EXERCISE AIM:
The required output is the line containing "Find black right" through the final line of the material below, printed exactly, with no other lines.

EXERCISE DATA:
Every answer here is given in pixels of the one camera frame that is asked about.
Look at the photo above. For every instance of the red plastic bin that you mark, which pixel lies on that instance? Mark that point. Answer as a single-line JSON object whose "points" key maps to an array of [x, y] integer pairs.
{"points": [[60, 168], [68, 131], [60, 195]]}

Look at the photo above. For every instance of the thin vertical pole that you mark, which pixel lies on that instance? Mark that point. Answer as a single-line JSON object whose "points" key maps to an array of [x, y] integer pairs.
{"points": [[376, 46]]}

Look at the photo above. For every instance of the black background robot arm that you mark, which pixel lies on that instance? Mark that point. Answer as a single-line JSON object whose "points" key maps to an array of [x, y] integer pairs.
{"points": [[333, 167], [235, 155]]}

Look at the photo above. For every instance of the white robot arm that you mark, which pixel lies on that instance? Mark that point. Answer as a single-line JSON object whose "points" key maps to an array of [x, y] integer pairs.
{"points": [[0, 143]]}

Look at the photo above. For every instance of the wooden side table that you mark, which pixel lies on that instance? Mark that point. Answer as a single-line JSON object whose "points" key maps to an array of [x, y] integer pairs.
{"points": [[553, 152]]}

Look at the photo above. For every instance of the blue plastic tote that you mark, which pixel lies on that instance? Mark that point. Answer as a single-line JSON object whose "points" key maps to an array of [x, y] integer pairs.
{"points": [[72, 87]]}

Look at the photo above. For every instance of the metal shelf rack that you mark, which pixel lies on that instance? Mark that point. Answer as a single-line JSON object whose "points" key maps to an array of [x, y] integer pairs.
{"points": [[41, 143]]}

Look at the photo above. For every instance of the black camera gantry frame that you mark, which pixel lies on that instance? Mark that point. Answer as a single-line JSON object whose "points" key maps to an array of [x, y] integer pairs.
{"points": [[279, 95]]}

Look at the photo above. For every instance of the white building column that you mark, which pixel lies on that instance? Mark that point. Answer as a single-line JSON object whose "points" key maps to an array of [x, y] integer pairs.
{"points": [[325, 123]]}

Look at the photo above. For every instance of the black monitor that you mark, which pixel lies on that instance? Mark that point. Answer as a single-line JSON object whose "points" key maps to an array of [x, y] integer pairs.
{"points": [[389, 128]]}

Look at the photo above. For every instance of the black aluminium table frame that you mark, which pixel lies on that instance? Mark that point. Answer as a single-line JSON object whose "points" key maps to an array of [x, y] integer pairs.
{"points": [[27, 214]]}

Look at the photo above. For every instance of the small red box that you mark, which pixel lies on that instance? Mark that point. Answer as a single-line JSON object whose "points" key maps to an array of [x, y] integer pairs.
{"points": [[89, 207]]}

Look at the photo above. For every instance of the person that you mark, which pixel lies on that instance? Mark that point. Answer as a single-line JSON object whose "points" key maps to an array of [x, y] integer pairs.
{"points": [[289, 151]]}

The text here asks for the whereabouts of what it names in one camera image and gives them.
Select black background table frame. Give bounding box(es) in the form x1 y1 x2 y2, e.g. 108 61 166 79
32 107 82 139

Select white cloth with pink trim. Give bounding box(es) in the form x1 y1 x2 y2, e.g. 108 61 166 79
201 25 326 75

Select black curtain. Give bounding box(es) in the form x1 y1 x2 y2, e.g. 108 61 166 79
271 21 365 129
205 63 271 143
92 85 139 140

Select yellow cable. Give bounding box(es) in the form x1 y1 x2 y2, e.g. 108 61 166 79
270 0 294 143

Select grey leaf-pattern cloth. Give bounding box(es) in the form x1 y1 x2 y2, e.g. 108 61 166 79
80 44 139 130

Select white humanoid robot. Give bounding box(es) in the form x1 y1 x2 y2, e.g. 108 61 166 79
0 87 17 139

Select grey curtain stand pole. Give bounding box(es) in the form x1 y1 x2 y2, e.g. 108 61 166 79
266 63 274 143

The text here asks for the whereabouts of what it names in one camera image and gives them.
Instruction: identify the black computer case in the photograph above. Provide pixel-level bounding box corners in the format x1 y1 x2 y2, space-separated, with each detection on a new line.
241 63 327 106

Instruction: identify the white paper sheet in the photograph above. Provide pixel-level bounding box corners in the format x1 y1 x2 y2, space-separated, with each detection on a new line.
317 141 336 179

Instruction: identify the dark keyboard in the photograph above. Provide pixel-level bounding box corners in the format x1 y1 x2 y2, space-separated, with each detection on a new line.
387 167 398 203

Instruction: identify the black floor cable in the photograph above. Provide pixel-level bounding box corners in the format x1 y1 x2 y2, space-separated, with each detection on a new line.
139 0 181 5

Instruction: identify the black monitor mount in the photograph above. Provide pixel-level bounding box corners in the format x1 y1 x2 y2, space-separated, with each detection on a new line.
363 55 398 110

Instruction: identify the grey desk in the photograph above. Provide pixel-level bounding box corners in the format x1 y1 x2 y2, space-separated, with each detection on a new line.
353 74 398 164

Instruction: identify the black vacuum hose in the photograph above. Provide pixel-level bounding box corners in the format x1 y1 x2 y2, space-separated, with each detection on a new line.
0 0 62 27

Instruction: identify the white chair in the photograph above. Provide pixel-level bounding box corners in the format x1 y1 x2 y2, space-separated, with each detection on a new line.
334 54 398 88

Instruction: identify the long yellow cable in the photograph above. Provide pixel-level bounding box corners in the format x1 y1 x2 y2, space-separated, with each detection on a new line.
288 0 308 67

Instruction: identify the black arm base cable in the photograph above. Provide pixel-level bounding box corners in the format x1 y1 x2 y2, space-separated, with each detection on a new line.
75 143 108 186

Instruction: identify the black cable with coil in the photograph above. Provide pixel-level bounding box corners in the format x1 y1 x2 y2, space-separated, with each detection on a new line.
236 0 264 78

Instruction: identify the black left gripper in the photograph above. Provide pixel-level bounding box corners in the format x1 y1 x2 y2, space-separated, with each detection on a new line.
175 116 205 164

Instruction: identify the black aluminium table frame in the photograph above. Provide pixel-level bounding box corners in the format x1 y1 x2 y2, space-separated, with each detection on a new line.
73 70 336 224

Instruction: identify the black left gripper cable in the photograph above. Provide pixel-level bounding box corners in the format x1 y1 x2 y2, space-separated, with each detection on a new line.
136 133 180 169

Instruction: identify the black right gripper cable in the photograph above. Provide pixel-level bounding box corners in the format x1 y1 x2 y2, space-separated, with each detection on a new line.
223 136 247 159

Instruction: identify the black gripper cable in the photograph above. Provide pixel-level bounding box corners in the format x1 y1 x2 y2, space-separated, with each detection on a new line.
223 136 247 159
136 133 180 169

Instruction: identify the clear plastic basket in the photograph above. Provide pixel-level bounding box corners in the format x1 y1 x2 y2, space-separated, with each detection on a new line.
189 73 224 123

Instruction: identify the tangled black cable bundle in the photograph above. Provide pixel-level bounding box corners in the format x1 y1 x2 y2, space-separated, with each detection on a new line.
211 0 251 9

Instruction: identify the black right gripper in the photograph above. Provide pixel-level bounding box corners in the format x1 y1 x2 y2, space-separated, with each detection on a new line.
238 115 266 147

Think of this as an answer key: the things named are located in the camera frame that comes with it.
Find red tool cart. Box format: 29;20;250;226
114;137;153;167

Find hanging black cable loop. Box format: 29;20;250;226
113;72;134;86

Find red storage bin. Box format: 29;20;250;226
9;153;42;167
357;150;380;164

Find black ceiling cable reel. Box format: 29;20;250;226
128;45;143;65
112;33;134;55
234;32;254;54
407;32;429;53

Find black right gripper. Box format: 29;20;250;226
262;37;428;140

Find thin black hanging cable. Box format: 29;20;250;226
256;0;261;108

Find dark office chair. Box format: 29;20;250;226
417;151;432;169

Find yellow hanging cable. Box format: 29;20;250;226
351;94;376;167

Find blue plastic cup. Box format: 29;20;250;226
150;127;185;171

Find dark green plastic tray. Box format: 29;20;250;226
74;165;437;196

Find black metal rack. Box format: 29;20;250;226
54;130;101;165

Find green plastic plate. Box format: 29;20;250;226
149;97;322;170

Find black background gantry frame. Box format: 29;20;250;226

SOLUTION TO THIS PROBLEM:
Find black right gripper. Box format: 29;20;250;226
262;37;428;140

Find thin black hanging cable. Box format: 29;20;250;226
256;0;261;108

Find dark office chair. Box format: 29;20;250;226
417;151;432;169

Find yellow hanging cable. Box format: 29;20;250;226
351;94;376;167

Find blue plastic cup. Box format: 29;20;250;226
150;127;185;171

Find dark green plastic tray. Box format: 29;20;250;226
74;165;437;196

Find black metal rack. Box format: 29;20;250;226
54;130;101;165

Find green plastic plate. Box format: 29;20;250;226
149;97;322;170

Find black background gantry frame. Box format: 29;20;250;226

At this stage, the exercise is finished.